### Work request
Report how many lines in the data include the string "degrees", and add nothing else.

------ Records to process

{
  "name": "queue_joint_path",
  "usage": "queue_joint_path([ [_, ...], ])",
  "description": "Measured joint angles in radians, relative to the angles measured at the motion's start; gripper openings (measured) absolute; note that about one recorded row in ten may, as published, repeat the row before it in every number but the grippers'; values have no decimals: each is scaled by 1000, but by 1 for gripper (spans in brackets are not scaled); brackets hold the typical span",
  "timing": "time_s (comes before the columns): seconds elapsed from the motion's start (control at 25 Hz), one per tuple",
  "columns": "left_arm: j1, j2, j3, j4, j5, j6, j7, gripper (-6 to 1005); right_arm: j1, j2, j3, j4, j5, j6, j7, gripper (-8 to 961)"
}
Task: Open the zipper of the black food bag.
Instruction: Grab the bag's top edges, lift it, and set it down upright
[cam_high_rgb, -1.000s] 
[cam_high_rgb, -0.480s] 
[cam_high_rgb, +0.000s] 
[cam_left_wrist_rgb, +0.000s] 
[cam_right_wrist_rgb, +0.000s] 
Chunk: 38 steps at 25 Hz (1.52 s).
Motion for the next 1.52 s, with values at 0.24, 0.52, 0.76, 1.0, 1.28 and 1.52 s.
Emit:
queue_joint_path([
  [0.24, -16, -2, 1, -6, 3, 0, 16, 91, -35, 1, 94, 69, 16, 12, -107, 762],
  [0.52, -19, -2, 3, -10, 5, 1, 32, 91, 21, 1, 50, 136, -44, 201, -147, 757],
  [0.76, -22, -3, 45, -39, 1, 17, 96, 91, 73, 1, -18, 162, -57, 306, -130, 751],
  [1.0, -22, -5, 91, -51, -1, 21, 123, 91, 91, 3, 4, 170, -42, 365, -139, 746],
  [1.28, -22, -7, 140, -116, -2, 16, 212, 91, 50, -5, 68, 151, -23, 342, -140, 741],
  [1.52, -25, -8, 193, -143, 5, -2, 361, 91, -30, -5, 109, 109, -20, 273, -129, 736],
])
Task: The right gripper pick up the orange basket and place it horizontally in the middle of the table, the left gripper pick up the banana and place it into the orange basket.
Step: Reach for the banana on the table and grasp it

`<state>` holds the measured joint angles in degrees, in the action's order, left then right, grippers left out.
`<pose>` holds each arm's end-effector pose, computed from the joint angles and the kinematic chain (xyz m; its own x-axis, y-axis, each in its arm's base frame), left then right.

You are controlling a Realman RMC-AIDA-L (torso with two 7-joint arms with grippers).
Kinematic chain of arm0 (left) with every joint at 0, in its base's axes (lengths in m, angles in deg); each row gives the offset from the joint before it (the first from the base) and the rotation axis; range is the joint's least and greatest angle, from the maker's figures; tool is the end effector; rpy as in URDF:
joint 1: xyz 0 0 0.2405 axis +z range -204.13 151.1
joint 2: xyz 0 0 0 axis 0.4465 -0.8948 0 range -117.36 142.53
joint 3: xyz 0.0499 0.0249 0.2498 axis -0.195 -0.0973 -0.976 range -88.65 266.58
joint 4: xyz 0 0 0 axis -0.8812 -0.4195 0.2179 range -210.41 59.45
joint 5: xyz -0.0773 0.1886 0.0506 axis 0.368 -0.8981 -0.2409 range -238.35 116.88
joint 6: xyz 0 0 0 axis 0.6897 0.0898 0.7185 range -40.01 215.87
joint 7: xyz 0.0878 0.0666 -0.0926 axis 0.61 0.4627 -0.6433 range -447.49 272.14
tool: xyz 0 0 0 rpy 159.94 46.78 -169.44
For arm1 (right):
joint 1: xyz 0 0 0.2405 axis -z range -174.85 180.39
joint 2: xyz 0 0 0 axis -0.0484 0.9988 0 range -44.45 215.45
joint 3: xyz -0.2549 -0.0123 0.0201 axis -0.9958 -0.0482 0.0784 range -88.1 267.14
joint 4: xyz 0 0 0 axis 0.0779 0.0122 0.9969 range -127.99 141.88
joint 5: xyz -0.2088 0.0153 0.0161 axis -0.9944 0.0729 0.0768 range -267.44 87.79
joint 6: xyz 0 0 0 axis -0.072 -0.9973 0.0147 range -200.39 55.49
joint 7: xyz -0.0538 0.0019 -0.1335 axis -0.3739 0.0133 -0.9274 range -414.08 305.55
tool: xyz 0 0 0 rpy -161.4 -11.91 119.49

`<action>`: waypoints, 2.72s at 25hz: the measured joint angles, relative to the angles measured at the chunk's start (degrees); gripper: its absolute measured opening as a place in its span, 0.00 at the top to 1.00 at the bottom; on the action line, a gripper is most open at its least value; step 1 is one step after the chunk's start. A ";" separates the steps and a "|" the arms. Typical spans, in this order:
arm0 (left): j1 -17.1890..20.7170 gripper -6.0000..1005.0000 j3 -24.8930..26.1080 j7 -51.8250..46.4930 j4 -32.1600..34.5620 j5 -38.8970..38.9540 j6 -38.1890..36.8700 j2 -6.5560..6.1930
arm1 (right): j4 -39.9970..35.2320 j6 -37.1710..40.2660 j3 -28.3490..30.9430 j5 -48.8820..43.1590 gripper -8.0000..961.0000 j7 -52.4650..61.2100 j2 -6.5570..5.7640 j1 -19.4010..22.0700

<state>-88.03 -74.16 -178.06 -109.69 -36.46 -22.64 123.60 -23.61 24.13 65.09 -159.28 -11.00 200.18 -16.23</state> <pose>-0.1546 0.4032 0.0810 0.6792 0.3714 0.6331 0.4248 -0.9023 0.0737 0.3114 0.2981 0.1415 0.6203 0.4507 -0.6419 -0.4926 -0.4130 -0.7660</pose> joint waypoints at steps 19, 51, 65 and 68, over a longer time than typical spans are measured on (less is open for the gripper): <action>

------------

### Finished exercise
2